PROMPT:
For the data below, report how many lines contain the string "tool" and write nothing more.

INPUT DATA:
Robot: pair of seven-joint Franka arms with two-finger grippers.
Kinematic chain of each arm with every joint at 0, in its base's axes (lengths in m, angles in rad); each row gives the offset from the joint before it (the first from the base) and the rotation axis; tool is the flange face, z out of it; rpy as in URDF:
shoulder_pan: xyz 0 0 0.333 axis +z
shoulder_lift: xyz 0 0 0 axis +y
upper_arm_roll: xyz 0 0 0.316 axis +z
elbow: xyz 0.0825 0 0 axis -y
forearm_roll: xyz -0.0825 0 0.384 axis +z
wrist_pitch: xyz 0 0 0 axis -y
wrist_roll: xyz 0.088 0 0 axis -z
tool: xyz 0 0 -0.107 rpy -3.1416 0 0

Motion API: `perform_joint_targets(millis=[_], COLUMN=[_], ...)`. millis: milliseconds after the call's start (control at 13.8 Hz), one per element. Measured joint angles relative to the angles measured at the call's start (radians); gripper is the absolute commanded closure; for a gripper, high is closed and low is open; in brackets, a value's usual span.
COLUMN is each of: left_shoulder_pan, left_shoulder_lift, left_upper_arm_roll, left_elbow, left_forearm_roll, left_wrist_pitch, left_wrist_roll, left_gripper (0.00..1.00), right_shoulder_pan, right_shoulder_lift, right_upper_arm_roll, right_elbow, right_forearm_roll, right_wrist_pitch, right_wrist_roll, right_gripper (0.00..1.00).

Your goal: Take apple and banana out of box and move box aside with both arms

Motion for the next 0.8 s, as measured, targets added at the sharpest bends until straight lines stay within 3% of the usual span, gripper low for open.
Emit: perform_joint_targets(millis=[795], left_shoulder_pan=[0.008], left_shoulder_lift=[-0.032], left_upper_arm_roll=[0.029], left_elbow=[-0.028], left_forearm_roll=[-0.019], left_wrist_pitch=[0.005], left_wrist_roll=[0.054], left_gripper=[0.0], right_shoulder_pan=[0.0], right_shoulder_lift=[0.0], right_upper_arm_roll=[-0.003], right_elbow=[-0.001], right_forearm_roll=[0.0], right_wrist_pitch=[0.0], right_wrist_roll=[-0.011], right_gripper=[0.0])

ANSWER FOR THE TASK:
2